# How Many Hours Did You Train Today?



## Ghalib (Dec 11, 2007)

Hello,

I think this is an excellent manner to report our activities to see either we progress in our training or not?

About me, today I trained 1 hour.

I hope to hear about you... daily if possible.


Regards


----------



## terryl965 (Dec 11, 2007)

Beside teaching four to five classes per day, I also train 1.5 to 2 hours day. It is all I know is to train to be beytter than the day before.


----------



## Dave Leverich (Dec 11, 2007)

Last night, 2 1/2 hours. Boxing and more boxing, ground drills (switching mounts/pounding eavy bag on the ground, holy tired heck), then some BJJ.


----------



## tellner (Dec 11, 2007)

Yesterday I just did jurus once up and back on each side and a little sword work. The remodel is kicking my butt.


----------



## Shotochem (Dec 11, 2007)

Twisted my back last night.  :duh:

I'll have to take a couple of days off. 

-Marc-


----------



## newGuy12 (Dec 11, 2007)

I'm only going to class Mondays and Wednesdays.  I go to the weight lifting gym on Saturdays.

I hope to pick up going to class on Thursdays as well.  I do some kicking exercises (kick and hold it out) on other days, as well as a few pushups, but that is all.


----------



## Danny T (Dec 11, 2007)

Haven't started yet today but will at 5:30pm 30 minutes aerobic training, 30 minutes strength training.  15 minute break then 70 minutes Wing Chun training, a 10 minute break then 70 minutes of Kali training with 5 - 3minute sparring rounds. Tues and Thurs. are my light nights. >)

Last night, 30 minutes strength training and then I taught a 1 hour youth class and a 1 hr. level 1 Muay Thai class. I then trained 1 hour Muay Thai with ten 3 minutes rounds after that class. I then taught a 70 minute grappling class and finished with a 2 mile run.


Danny


----------



## HelloKitty (Dec 11, 2007)

We train like 60 - 90 minutes each time, and we go like 3 - 4 days a week. 

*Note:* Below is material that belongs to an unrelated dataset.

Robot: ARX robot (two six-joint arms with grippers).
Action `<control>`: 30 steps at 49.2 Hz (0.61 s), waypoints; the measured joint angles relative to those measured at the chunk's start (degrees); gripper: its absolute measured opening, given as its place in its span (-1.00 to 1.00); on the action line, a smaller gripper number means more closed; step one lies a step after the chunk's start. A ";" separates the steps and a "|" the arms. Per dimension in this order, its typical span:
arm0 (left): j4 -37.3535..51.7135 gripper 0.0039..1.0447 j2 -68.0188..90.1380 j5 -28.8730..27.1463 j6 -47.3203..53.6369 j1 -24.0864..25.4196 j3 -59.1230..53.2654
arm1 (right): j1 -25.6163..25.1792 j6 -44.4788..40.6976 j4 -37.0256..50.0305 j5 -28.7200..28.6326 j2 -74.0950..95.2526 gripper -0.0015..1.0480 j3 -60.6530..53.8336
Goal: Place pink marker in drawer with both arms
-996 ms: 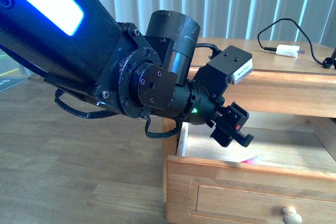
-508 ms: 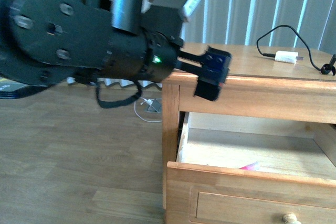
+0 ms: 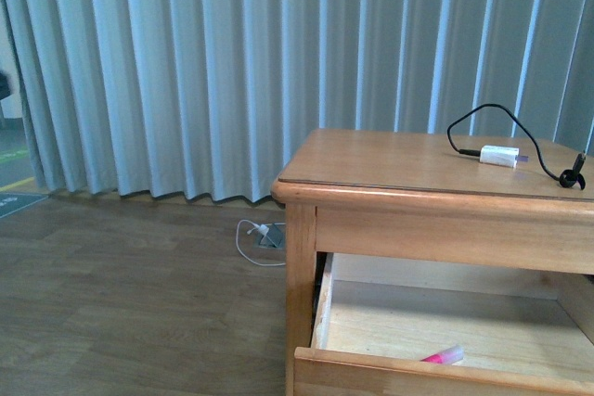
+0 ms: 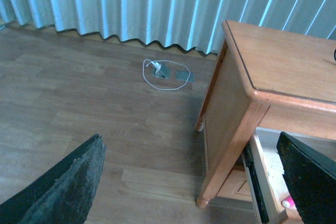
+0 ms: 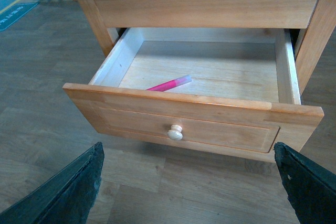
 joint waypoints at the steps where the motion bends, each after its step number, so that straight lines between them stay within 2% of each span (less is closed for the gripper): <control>1: -0.63 0.89 -1.38 -0.42 -0.09 0.22 -0.92 | 0.00 0.00 0.00 0.00 0.00 0.84 0.00; 4: -3.65 0.89 -7.13 -1.44 -0.50 1.07 -4.42 | 0.00 0.00 0.00 0.00 0.00 0.84 0.00; 14: -3.32 0.85 -9.07 -1.29 0.00 1.42 -5.44 | -0.02 0.00 0.00 -0.09 0.00 0.84 0.00; 17: 0.33 0.61 -10.38 -0.48 3.17 2.03 -8.02 | -0.02 0.00 0.00 -0.09 0.00 0.84 0.00; 23: 2.14 0.23 -13.40 0.66 5.62 3.32 -12.72 | -0.02 0.00 0.00 -0.11 0.00 0.84 0.00; 30: 3.15 -0.46 -18.23 6.34 6.91 8.61 -19.28 | -0.02 0.00 0.00 -0.09 0.00 0.84 0.00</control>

I'm not training much this week. I twisted my knee kicking last friday, grrr.


----------



## tshadowchaser (Dec 11, 2007)

in class 2 hours
without the class by myslef 1 hour
Mentaly most of the day


----------



## IcemanSK (Dec 11, 2007)

Yesterday I ran & it was a tough work out (it's been awhile since I've run). So, today I took it easy & did light stretching & conditioning work. (about an hour today).


----------



## Blindside (Dec 12, 2007)

.5 hour cardio
1 hour sparring
.5 hour focus on kenpo SD techs and forms
1 hour kali


----------



## runnerninja (Dec 12, 2007)

Running. Did a two mile warm up followed by some drills. Then did 16 * 400m with a 1 minute rest. I did it around the forest in the dark. Its great because after a few minutes my eyes adjust to the dark and I know there is nobody around for miles. Think it took about 1 1/2 hrs in total.


----------



## masherdong (Dec 12, 2007)

I train for about 2.5 hours a day 4-5 times a week.  In addition, I assist my sifu with the kid's classes as well.


----------



## Cirdan (Dec 13, 2007)

Did 1 hr 15 minutes of Ju Jutsu plus some stretching afterwards yesterday. Got a grading coming up so I spent some time on the relevant thechniques, especially Harai Goshi, Sukue Nage and Ko Uchi Gake.

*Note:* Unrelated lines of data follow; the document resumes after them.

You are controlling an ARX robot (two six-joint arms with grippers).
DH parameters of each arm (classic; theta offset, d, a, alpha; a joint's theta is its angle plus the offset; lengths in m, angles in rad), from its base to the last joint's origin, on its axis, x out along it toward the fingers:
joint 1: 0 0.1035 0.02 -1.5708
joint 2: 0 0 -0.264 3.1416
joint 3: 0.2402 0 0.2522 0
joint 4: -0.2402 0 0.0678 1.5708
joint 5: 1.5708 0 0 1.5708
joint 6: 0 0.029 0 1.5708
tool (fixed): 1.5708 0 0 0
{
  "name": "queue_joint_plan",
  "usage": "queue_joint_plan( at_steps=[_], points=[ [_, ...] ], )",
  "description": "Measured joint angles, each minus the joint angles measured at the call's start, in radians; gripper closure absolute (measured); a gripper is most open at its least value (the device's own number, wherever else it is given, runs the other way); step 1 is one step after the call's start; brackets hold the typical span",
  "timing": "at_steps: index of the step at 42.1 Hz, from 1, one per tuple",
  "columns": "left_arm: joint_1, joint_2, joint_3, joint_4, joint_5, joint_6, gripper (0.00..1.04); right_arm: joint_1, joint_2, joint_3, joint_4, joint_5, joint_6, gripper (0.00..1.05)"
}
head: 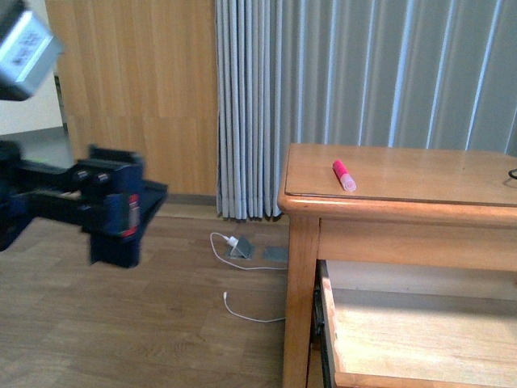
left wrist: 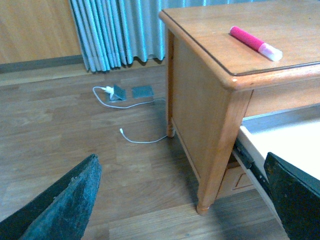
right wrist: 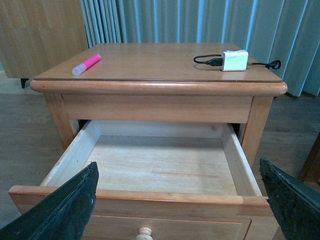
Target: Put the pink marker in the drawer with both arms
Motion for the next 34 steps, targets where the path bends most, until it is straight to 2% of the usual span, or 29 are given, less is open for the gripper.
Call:
queue_joint_plan(
  at_steps=[14,25,34],
  points=[
    [-0.134,0.414,0.460,0.008,-0.012,-0.042,0.06,0.000,0.000,0.000,0.000,0.000,0.000,0.08],
    [-0.202,0.667,0.812,-0.095,-0.040,-0.092,0.06,0.000,0.000,0.000,0.000,0.000,0.000,0.08],
    [-0.237,0.789,1.000,-0.171,-0.080,-0.105,0.06,0.000,0.000,0.000,0.000,0.000,0.000,0.08]
  ],
)
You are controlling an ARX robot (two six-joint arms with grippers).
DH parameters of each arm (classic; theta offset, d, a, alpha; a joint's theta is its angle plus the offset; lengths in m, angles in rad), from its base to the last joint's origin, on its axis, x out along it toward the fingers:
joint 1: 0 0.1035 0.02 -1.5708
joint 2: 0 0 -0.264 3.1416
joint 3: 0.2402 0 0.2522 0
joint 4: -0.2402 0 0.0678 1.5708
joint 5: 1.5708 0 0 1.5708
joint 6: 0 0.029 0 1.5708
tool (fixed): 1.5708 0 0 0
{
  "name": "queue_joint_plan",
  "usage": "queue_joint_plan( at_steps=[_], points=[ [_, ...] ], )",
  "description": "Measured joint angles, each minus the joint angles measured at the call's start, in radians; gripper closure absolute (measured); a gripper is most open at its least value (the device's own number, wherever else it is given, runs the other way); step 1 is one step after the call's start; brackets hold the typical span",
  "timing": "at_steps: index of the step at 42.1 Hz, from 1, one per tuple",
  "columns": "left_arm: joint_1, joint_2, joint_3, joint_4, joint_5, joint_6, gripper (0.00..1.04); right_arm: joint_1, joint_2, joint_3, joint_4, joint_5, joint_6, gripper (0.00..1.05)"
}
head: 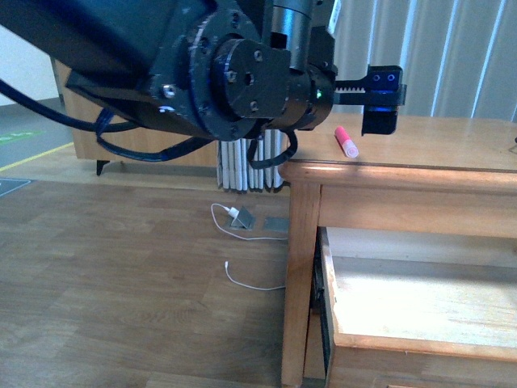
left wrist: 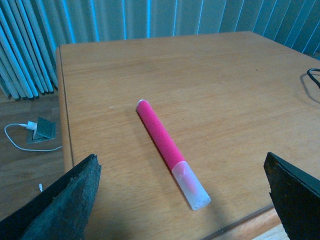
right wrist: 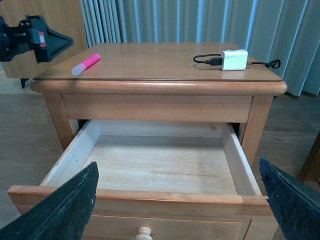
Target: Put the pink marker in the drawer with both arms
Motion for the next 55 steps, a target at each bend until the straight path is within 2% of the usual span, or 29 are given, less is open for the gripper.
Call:
queue_joint_plan(
  at_steps=[21,48,50,55],
  points=[
    [-0.036,0.179,0.248,-0.191,-0.105,0.000,0.06,0.000,0.000,0.000,0.000,0.000,0.000,0.08],
    [-0.045,0.257,0.413,-0.372,-0.147,0.032,0.06,0.000,0.000,0.000,0.000,0.000,0.000,0.08],
    [-0.045,0.257,0.415,-0.379,-0.147,0.035,0.09,0.000,0.000,0.000,0.000,0.000,0.000,0.08],
    [-0.050,0.257,0.419,-0.393,-0.146,0.044,0.25,0.000,0.000,0.000,0.000,0.000,0.000,0.08]
  ],
)
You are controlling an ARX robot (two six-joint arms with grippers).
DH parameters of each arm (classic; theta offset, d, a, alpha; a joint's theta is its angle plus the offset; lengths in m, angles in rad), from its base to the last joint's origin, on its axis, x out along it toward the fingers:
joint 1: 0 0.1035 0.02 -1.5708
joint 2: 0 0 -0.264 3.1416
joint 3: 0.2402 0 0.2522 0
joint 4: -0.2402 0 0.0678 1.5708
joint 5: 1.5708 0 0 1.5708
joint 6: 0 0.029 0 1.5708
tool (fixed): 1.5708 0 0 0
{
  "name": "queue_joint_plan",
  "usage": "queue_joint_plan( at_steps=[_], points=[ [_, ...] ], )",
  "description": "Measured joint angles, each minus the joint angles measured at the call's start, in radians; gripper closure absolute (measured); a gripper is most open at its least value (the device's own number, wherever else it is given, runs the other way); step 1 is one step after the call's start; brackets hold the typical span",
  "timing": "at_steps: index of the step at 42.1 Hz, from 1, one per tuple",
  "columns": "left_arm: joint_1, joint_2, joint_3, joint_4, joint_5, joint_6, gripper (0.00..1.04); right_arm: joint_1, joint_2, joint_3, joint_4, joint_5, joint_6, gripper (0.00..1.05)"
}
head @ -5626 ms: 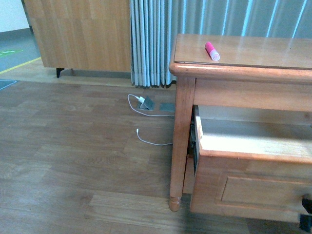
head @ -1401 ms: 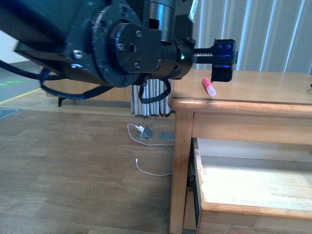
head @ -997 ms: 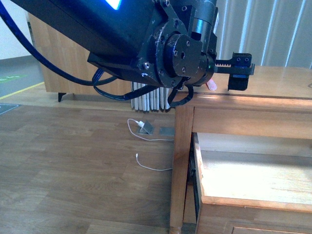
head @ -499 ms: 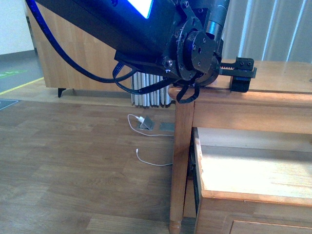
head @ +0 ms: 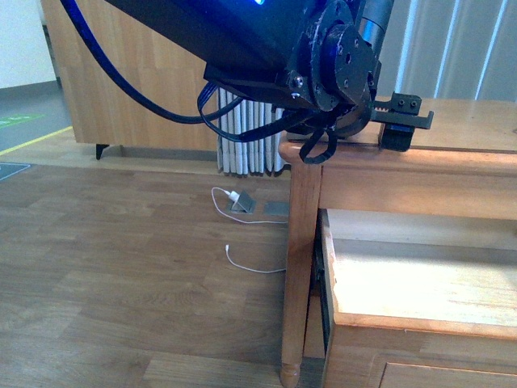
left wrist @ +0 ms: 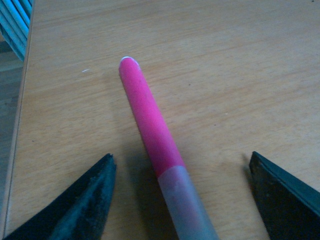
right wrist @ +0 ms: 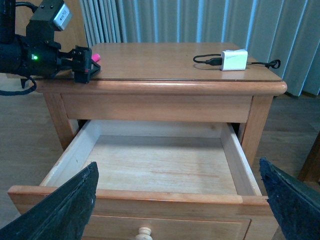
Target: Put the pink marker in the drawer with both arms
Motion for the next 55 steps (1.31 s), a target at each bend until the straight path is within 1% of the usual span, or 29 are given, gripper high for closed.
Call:
queue_joint_plan(
  at_steps=[7,8,11,16,19,28,38,42,43,47,50,51,53,55],
  points=[
    [-0.006,0.000,0.003,-0.009,0.001,0.021,0.46,0.000,0.000,0.000,0.000,0.000,0.000,0.08],
    [-0.007,0.000,0.003,-0.010,0.001,0.022,0.48,0.000,0.000,0.000,0.000,0.000,0.000,0.08],
    [-0.010,0.000,0.003,-0.010,0.002,0.031,0.59,0.000,0.000,0.000,0.000,0.000,0.000,0.08],
    [-0.012,0.000,0.002,-0.010,0.002,0.049,0.81,0.000,0.000,0.000,0.000,0.000,0.000,0.08],
    [-0.011,0.000,-0.001,-0.008,-0.003,0.060,0.89,0.000,0.000,0.000,0.000,0.000,0.000,0.08],
    [0.000,-0.026,-0.051,0.033,-0.004,0.073,0.91,0.000,0.000,0.000,0.000,0.000,0.000,0.08],
    [0.031,-0.126,-0.239,0.165,0.024,0.096,0.91,0.000,0.000,0.000,0.000,0.000,0.000,0.08],
    [0.056,-0.201,-0.364,0.229,0.075,0.120,0.91,0.000,0.000,0.000,0.000,0.000,0.000,0.08],
    [0.061,-0.224,-0.398,0.243,0.100,0.129,0.91,0.000,0.000,0.000,0.000,0.000,0.000,0.08],
    [0.076,-0.285,-0.476,0.274,0.167,0.153,0.91,0.000,0.000,0.000,0.000,0.000,0.000,0.08],
    [0.085,-0.360,-0.555,0.289,0.256,0.185,0.91,0.000,0.000,0.000,0.000,0.000,0.000,0.08],
    [0.085,-0.373,-0.569,0.292,0.270,0.194,0.91,0.000,0.000,0.000,0.000,0.000,0.000,0.08],
    [0.085,-0.426,-0.619,0.298,0.347,0.233,0.91,0.000,0.000,0.000,0.000,0.000,0.000,0.08],
    [0.083,-0.459,-0.653,0.298,0.402,0.264,0.91,0.000,0.000,0.000,0.000,0.000,0.000,0.08]
  ],
)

No Karate training until next year, but I plan to practice Naifanchi a lot during christmas. Doesn`t need a lot of space for this so I can do it in my old bedroom at my parents.


----------



## jim777 (Dec 14, 2007)

About 45 minutes on kicks and pushups, and then another hour or so on scales and such on the piano  A dark room with Christmas lights and a piano is just heaven to me :lol:
I won't get back to serious MA training until January, when my cracked rib will be right. I'm just doing maintenance work at the moment so I don't fall behind.

jim


----------



## KeeblerElf (Dec 15, 2007)

Today I tested so didn't do much workout other than testing for my green belt and the warm up I did before going (which was a mile run and lots of stretching) and the test was about an hour. 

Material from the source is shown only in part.